Enoploceras Temporal range: Triassic

Scientific classification
- Domain: Eukaryota
- Kingdom: Animalia
- Phylum: Mollusca
- Class: Cephalopoda
- Subclass: Nautiloidea
- Order: Nautilida
- Family: †Tainoceratidae
- Genus: †Enoploceras Hyatt in Zittel 1900

= Enoploceras =

Genus of nautiloids

Enoploceras is a Tainoceratid genus, a nautiloid cephalopod in the order Nautilida, known from Triassic sediments in Europe, India, Timor, and the state of Idaho.
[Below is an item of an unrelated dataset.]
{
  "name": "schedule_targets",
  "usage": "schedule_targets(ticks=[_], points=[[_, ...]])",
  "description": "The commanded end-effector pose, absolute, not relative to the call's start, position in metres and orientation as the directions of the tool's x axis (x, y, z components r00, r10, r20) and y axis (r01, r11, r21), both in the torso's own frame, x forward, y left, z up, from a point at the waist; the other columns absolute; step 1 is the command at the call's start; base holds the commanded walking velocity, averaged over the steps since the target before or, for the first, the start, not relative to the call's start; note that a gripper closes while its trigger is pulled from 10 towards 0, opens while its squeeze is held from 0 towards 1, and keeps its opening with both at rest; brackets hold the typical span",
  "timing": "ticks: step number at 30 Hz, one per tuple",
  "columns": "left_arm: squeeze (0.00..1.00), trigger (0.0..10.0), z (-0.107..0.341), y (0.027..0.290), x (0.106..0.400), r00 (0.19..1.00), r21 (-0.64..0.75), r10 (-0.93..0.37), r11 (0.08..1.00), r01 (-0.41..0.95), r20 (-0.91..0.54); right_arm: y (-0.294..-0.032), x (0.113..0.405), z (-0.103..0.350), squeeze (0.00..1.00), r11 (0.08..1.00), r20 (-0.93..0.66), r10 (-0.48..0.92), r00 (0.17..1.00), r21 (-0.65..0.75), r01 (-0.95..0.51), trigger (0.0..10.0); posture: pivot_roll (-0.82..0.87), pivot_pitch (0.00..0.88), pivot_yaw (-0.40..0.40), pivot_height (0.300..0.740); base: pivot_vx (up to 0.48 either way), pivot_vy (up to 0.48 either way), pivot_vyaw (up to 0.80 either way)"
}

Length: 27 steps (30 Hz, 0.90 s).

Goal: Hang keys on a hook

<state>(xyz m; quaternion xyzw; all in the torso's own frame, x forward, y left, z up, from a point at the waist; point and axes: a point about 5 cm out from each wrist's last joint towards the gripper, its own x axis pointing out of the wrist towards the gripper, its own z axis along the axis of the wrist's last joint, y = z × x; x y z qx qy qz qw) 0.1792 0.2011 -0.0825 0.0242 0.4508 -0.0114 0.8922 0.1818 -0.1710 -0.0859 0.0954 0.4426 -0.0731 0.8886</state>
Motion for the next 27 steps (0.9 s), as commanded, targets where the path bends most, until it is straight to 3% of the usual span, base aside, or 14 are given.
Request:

Enoploceras is characterised by its moderately involute shell with a broad subquadrate whorl section; venter and flanks flattened; ventral and umbilical shoulders sharply rounded; flanks with nodes at ventral or umbilical shoulders or both, and with radial ribs and sinuous growth lines; umbilicus deep, straight walled, and with small perforation. The siphuncle is subcentral. Sutures form shallow lobes on the venter, flanks and dorsum.

Enoploceras is like Anoploceras in that both have a broad subquadrate, wider than high, whorl section but differs in that Anoploceras has conspicuous ribs while Enoploceras has primarily nodes.